___ Data

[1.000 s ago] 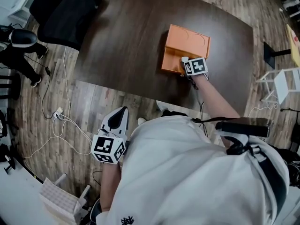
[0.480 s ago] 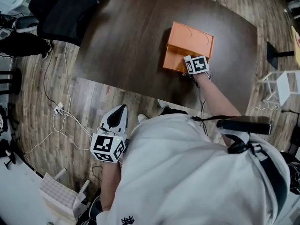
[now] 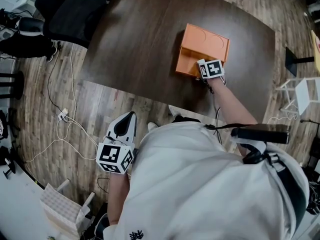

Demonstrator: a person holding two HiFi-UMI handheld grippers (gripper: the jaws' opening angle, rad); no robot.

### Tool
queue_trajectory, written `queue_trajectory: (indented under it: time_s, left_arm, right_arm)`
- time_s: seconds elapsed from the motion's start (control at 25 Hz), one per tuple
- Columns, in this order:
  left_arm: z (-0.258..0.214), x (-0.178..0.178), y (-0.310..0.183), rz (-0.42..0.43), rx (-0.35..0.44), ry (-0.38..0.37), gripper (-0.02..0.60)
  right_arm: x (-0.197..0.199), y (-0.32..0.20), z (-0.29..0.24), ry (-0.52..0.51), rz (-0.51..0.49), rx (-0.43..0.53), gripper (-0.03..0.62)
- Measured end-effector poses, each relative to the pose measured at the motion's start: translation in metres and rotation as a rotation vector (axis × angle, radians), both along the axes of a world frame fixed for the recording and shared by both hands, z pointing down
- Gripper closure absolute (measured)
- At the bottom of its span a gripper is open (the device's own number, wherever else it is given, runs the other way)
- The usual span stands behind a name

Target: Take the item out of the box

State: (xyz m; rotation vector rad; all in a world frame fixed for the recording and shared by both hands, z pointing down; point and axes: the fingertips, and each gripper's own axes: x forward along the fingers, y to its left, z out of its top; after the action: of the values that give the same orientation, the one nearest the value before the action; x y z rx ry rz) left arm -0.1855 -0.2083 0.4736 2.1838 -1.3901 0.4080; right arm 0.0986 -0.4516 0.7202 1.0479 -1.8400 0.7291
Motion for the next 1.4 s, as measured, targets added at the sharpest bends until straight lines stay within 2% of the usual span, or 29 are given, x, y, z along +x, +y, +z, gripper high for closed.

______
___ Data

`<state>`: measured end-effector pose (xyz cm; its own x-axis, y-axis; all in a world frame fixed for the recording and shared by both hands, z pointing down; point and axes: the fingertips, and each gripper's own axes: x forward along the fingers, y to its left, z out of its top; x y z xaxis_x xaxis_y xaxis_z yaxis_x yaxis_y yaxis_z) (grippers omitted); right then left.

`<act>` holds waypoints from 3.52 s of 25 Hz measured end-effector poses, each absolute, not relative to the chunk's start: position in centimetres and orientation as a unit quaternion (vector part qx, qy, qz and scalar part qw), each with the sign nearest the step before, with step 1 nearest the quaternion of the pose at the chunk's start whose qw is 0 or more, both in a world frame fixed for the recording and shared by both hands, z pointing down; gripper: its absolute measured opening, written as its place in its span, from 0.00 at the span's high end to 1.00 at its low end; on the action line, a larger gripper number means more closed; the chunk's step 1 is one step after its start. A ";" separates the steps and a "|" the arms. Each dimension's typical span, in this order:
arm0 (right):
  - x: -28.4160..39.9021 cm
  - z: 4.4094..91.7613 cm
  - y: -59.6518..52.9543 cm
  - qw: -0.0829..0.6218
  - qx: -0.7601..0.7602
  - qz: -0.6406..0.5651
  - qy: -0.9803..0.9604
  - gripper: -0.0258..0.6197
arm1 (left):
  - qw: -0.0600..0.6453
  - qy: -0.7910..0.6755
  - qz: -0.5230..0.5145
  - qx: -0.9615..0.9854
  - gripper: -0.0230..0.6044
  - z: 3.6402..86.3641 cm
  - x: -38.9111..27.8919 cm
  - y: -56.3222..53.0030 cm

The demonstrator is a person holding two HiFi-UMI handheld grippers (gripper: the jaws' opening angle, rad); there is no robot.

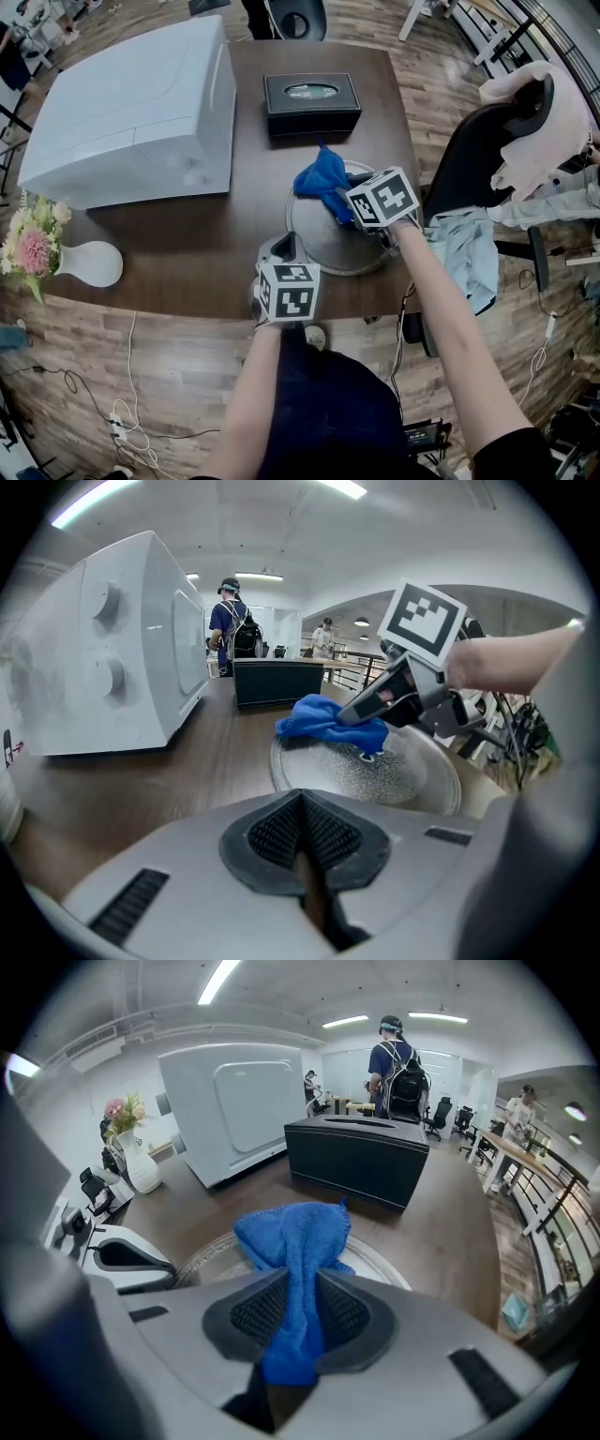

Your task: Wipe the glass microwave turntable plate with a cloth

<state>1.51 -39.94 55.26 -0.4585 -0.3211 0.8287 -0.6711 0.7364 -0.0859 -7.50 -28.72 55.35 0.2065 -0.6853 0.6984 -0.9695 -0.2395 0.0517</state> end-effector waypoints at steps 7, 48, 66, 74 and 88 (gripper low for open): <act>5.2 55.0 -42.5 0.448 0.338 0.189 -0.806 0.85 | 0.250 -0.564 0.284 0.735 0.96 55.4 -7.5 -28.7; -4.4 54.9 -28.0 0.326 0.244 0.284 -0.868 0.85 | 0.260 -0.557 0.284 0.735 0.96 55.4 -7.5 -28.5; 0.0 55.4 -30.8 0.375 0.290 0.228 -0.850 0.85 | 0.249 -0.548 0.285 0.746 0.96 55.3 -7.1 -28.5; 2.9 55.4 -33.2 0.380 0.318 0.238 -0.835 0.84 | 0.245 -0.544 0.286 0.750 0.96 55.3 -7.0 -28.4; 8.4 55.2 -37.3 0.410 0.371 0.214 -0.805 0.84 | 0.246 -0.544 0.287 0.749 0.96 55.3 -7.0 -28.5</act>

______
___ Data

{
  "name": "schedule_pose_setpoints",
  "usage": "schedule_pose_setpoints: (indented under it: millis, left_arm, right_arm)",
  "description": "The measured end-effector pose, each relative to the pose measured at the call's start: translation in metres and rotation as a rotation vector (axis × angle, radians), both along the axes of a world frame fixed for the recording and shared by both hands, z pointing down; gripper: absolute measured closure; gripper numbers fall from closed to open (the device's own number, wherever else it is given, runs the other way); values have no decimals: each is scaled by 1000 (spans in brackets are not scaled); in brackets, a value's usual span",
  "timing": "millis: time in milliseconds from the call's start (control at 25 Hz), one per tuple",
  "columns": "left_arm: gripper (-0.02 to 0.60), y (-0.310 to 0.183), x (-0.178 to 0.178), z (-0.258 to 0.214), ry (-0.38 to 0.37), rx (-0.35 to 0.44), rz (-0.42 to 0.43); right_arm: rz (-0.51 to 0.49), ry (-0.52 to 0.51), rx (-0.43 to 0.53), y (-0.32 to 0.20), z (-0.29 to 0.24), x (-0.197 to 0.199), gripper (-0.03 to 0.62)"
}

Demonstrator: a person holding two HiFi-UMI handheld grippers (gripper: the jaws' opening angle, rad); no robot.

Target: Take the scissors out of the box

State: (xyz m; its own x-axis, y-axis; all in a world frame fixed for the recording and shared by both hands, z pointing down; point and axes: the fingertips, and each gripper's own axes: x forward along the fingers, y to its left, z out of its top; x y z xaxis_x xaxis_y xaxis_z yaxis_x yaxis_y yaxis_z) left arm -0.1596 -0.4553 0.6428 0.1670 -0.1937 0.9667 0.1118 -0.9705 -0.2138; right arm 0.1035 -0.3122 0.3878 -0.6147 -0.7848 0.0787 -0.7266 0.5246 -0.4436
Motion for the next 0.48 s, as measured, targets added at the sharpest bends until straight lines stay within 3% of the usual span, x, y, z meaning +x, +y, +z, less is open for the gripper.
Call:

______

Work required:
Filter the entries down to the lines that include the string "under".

Answer area:
queue_trajectory, written `queue_trajectory: (indented under it: time_s, left_arm, right_arm)`
  "usage": "schedule_pose_setpoints: (indented under it: millis, left_arm, right_arm)",

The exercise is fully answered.